Of course, the implementation of GDPR as well as consistently complying with the new EU regulation is not easy and does not make sense for every field.  For small and medium businesses GDPR implementation is often not practical.  Therefore, some countries, such as Germany are thinking about a last minute`s change because the economy and associations have criticized the GDPR. Especially, start-ups and small and medium pharma and eHealth companies, as well as doctors, complain about the immense administrative barriers.  The use of WhatsApp on business mobile phones for example, which is common in hospitals and for doctors, is critical, because WhatsApp is collecting the data of all mobile phone contacts and sharing them with Facebook.  According to the new GDPR, consent of every contact must be given for this type of data transfer and storage, which is indeed neither practical nor realistic.  Another challenge is the collection of personal data in customer relationship management (CRM) systems.  For example, transferring the personal data of a client from its business card to the CRM-system needs consent of the client.  German chancellor Angela Merkel talks about an “excessive demand“ and will discuss about the implementation of GDPR. “Data sovereignty is important, but the regulation should not make data handling impractical.
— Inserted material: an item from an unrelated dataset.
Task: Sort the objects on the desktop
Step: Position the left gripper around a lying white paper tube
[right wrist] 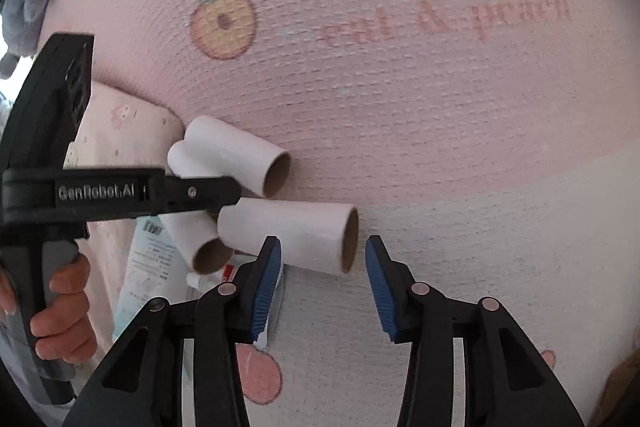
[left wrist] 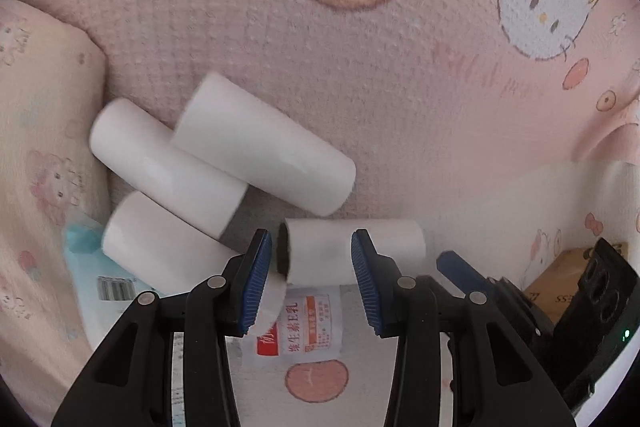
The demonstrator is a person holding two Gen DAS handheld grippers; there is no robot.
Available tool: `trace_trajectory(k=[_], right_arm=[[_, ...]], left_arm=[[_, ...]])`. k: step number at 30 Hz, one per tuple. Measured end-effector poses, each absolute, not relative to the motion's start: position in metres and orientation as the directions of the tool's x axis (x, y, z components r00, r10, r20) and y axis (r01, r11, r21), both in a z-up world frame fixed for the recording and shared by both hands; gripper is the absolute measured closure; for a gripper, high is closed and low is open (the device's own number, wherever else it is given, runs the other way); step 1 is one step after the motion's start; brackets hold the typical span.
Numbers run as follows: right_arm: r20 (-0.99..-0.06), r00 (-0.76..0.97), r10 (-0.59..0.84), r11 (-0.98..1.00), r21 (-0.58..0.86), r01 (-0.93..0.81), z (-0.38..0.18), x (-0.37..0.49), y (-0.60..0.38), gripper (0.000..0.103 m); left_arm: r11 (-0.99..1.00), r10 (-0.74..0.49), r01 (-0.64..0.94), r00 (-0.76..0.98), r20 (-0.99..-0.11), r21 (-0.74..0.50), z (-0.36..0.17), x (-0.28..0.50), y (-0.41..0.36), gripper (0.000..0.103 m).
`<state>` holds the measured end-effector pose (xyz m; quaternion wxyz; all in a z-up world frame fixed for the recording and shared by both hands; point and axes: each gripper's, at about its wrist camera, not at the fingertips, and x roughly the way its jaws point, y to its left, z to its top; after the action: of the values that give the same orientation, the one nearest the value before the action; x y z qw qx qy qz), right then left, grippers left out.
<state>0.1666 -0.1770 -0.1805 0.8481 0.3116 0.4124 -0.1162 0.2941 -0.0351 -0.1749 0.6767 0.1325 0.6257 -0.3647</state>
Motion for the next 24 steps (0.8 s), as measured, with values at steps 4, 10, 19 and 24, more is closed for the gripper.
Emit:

In addition, big data is a significant economic factor.“  Angela Merkel has said that even if an individual government has no power to change the GDPR, because the regulation is applicable EU law, that takes precedence over national laws. Certainly, small companies or start-ups will face considerable difficulties to be compliant with GDPR, while the big data processing companies like Google or Facebook will have the skills, the person-power as well as the resources to implement the regulation and to get the consent needed for continuing their business.  

 

Not only are the companies and organizations which must achieve compliance with GDPR  overstrained, but also the Data Privacy Agencies do not have the competences and financial resources to deal with the realization and consequences of the new regulation.  In a survey, in which 24 authorities across the 28 nation-bloc responded, 17 authorities said they did not yet have the necessary funding to fulfill their GDPR duties.  Many governments must update their laws to include the Europe-wide legislation, which will take some months after GDPR takes effect on May 25th, 2018 which results in watchdogs lacking power.  It remains to be seen how the GDPR is enforced, whether the priority of the authorities will be in the education and explaining of GDPR to companies and organizations, or in punishment of violations against GDPR.  

 

Despite of all the paper chase, complications and complaints, the GDPR and its legal validity are wise to make companies and organizations think about data privacy rules and accept its importance in our digital society.  Especially in times where Facebook abused the private data of 87 million users  in the Cambridge Analytica data scandal, the right of each individual to data integrity and data privacy must be protected and impressed upon everyone. 

 

At the beginning it will be most important to show the watchdogs that you have given thought to data privacy and how to handle and implement GDPR in your company or organization. Demonstrating to the agency that you accept the importance of data privacy and that you have already established a concept for data collection, storage and management, for example, a CRM-system adjusted to GDPR requirements, data flow charts, internal and external data privacy policies, data privacy statements on your company homepage etc. will be the first step on the way to compliance with GDPR.